Lidars (LIght Detection And Ranging instruments) measure the radiation that is returned either from molecules and particles in the atmosphere or from the Earth’s surface when illuminated by a laser source. Compared with radar, the shorter wavelengths used in a lidar allow greater detail to be observed. On the other hand, the light cannot penetrate optically thick layers such as clouds.
There are different types of lidar instrument:
— the backscatter lidar, in which the laser beam is backscattered, reflected or re-radiated by the target, gives information on the scattering and extinction coefficients of the various atmospheric layers being probed;
— the differential absorption lidar analyses the returns from a tuneable laser at different wavelengths to determine densities of specific atmospheric constituents, as well as water vapour and temperature profiles;
— Doppler lidar measures the Doppler shift of the light backscattered from particles or molecules moving with the wind, thereby allowing the determination of wind velocity;
— the ranging and altimeter lidar provides accurate measurements of the distance from a reference height to precise locations on the Earth’s surface.

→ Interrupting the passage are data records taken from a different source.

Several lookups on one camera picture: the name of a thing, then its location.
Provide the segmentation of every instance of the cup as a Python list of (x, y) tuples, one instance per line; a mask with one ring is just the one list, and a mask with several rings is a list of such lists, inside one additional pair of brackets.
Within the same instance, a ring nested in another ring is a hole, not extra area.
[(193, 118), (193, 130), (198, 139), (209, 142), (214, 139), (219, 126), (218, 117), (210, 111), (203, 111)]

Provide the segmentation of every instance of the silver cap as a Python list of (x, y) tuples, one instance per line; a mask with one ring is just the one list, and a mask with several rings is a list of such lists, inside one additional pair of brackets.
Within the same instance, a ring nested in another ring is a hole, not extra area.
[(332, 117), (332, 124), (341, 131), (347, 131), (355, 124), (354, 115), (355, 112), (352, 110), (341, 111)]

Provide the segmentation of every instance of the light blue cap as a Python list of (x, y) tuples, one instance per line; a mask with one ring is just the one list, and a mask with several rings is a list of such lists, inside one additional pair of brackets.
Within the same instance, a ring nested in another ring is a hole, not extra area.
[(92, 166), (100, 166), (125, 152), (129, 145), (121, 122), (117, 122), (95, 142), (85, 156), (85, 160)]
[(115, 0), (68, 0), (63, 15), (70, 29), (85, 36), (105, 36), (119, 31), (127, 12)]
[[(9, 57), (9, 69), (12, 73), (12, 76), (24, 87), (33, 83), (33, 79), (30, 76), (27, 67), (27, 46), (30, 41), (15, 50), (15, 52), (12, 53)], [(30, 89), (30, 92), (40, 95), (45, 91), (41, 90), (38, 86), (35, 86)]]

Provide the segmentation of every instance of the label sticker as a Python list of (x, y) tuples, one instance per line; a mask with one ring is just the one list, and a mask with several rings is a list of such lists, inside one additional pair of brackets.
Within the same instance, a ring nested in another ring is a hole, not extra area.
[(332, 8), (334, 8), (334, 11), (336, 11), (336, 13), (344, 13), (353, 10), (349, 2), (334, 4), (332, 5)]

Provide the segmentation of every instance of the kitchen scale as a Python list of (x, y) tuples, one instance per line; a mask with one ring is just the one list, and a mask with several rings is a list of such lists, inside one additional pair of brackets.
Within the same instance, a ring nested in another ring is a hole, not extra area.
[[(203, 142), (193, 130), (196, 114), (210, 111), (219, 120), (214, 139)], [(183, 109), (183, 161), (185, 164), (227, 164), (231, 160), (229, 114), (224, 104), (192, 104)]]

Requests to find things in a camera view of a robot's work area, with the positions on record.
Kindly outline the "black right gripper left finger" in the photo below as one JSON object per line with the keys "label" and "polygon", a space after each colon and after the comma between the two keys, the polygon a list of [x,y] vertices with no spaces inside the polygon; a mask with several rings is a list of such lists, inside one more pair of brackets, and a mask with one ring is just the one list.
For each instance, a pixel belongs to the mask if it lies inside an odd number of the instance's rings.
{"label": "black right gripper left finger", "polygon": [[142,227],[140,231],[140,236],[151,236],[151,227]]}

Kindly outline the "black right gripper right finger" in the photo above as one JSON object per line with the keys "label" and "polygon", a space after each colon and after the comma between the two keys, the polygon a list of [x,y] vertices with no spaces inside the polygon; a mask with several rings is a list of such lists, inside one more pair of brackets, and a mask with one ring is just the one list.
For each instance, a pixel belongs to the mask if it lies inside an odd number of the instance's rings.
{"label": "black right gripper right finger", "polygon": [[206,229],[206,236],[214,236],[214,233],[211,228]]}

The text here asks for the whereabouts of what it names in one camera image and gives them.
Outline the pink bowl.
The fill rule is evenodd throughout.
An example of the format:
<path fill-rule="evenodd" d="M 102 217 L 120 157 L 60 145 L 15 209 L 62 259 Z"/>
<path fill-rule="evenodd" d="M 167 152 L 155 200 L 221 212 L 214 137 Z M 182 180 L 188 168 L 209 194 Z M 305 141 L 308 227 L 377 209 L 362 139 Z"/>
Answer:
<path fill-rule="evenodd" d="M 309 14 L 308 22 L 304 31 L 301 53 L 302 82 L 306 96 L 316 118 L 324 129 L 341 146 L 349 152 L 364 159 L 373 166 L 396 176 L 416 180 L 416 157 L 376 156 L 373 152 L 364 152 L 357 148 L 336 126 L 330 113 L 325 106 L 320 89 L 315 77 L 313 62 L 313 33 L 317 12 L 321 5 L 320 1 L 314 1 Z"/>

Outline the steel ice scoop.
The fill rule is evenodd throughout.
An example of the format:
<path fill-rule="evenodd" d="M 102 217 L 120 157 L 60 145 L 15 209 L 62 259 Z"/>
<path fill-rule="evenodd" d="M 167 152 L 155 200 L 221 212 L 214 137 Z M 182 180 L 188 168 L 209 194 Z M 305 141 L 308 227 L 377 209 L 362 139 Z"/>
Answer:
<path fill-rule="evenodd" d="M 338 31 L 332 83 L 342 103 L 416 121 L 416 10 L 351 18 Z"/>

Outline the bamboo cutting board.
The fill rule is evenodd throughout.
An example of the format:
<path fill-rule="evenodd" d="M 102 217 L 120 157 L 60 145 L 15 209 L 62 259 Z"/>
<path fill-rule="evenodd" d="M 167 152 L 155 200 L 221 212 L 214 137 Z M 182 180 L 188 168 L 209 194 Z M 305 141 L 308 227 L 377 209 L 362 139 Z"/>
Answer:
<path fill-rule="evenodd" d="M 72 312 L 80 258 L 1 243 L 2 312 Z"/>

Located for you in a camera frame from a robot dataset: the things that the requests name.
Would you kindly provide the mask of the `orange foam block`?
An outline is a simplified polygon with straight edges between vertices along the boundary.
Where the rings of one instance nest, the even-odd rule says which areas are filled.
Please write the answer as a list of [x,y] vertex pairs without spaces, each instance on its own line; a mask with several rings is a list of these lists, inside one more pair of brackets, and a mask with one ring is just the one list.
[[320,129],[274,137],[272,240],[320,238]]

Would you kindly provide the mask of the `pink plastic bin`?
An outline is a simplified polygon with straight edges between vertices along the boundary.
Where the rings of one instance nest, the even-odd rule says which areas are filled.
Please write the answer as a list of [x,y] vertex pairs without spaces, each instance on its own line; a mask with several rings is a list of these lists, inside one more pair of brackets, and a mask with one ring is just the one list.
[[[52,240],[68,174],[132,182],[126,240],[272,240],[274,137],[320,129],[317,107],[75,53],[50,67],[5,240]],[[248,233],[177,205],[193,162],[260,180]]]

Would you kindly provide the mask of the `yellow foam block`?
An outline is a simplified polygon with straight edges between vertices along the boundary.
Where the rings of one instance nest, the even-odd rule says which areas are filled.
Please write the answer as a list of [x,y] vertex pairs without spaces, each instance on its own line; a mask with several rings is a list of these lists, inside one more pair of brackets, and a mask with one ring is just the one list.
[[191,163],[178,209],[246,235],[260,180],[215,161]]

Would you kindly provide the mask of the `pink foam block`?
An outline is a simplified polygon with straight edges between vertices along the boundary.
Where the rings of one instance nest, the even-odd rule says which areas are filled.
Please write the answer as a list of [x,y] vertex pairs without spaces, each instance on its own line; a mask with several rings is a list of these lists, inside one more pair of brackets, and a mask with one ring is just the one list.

The first satellite-borne ranging and altimeter lidar, GLAS, was flown on the NASA ICESat mission which was launched in January 2003 (and completed September 2010) to study the variations of ice topography, as well as cloud and atmospheric properties. In April 2006, the CALIOP backscatter lidar, flying on the NASA CALIPSO platform, was launched to measure cloud and aerosol properties. ESA is currently implementing two laser missions, ADM-Aeolus and EarthCARE. The ALADIN high spectral resolution Doppler wind lidar on board ADM-Aeolus will measure profiles of line-of-sight winds globally. The ATLID high spectral resolution lidar on board EarthCARE will measure cloud and aerosol optical properties.